■ ACTION ITEM:
In the entries below, which lines run from the one containing "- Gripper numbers" to the one containing "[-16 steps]"? Copy exactly those lines, ends included, and no others.

■ LISTED ENTRIES:
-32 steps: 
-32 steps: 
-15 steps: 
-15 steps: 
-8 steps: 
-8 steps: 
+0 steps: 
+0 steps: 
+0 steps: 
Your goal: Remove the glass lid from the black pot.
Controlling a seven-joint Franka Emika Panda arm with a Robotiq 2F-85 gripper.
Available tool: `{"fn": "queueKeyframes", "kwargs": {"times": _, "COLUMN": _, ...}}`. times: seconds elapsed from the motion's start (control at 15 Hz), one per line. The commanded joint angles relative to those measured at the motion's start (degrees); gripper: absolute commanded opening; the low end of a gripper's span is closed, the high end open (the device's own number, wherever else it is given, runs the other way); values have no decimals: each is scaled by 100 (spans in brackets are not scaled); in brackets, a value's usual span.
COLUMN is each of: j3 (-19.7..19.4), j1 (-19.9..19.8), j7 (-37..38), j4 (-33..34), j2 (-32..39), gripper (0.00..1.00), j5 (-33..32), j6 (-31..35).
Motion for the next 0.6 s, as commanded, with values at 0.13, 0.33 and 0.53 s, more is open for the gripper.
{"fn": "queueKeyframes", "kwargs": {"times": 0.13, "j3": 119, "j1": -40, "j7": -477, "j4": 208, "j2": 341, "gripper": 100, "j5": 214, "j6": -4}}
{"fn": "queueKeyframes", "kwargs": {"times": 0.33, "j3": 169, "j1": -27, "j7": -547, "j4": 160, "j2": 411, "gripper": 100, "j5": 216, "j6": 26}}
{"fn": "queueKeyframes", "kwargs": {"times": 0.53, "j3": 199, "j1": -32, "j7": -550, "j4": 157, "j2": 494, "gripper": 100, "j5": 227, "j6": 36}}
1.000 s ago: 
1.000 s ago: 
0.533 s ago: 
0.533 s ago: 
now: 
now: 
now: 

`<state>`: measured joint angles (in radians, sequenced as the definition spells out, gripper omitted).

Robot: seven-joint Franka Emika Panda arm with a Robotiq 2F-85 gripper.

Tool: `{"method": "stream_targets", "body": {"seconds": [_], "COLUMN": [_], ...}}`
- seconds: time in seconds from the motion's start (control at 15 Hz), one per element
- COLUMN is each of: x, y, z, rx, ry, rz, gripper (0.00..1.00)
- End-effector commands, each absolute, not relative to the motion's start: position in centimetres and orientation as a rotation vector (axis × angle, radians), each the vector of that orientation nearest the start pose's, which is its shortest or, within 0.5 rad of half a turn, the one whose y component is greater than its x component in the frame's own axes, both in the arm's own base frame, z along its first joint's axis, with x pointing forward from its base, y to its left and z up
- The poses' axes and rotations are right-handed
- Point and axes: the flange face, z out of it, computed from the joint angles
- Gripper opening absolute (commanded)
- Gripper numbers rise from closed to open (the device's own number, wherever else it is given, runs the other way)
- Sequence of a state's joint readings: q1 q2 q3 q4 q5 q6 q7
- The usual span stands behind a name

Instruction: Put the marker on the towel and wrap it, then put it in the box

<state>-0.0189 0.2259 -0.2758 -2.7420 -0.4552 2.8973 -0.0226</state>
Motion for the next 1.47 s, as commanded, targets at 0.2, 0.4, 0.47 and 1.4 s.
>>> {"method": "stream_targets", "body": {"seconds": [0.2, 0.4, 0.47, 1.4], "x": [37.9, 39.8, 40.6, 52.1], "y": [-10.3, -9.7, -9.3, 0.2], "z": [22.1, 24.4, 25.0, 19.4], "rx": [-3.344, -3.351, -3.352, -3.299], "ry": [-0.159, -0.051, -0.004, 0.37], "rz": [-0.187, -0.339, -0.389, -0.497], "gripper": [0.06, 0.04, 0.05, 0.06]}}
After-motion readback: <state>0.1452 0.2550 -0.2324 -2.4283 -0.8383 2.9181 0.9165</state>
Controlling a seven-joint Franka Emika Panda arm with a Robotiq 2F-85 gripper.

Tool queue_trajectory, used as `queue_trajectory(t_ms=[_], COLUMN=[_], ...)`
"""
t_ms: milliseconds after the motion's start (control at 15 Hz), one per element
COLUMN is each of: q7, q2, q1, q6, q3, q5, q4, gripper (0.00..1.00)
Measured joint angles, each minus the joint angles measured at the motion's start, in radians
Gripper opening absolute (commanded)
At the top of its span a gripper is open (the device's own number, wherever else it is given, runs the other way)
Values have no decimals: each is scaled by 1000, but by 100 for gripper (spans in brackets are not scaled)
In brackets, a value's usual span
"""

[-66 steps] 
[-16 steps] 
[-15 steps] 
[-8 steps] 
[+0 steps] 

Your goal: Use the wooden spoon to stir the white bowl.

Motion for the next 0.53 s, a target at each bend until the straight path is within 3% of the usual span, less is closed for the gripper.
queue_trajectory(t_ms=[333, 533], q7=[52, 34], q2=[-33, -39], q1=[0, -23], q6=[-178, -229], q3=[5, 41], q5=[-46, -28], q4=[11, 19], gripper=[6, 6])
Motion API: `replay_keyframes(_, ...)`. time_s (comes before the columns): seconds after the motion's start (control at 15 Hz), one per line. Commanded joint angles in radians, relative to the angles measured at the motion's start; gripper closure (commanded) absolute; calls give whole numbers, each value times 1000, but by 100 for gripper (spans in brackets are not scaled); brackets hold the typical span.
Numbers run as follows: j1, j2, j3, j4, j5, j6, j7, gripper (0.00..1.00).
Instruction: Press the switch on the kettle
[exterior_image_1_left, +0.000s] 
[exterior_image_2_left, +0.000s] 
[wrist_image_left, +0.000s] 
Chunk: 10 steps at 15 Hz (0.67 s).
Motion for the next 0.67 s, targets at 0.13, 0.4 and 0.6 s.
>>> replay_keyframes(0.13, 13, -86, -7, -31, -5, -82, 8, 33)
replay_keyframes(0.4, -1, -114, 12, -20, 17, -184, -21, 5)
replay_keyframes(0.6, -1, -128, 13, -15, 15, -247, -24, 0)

■ RESPONSE FOR THIS EXERCISE:
- Gripper numbers rise from closed to open (the device's own number, wherever else it is given, runs the other way)
- Sequence of a state's joint readings: q1 q2 q3 q4 q5 q6 q7
- The usual span stands behind a name

Instruction: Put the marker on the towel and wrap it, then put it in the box

<state>-0.0189 0.2259 -0.2758 -2.7420 -0.4552 2.8973 -0.0226</state>
Motion for the next 1.47 s, as commanded, targets at 0.2, 0.4, 0.47 and 1.4 s.
>>> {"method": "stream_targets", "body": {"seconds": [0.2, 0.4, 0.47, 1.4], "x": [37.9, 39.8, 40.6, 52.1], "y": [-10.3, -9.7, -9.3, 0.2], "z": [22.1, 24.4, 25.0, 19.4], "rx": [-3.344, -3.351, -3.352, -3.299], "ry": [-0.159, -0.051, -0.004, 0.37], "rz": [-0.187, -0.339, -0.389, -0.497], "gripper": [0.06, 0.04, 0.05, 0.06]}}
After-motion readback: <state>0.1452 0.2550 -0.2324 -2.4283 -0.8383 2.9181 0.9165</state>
Controlling a seven-joint Franka Emika Panda arm with a Robotiq 2F-85 gripper.

Tool queue_trajectory, used as `queue_trajectory(t_ms=[_], COLUMN=[_], ...)`
"""
t_ms: milliseconds after the motion's start (control at 15 Hz), one per element
COLUMN is each of: q7, q2, q1, q6, q3, q5, q4, gripper (0.00..1.00)
Measured joint angles, each minus the joint angles measured at the motion's start, in radians
Gripper opening absolute (commanded)
At the top of its span a gripper is open (the device's own number, wherever else it is given, runs the other way)
Values have no decimals: each is scaled by 1000, but by 100 for gripper (spans in brackets are not scaled)
In brackets, a value's usual span
"""

[-66 steps] 
[-16 steps] 

The answer has been fully written out.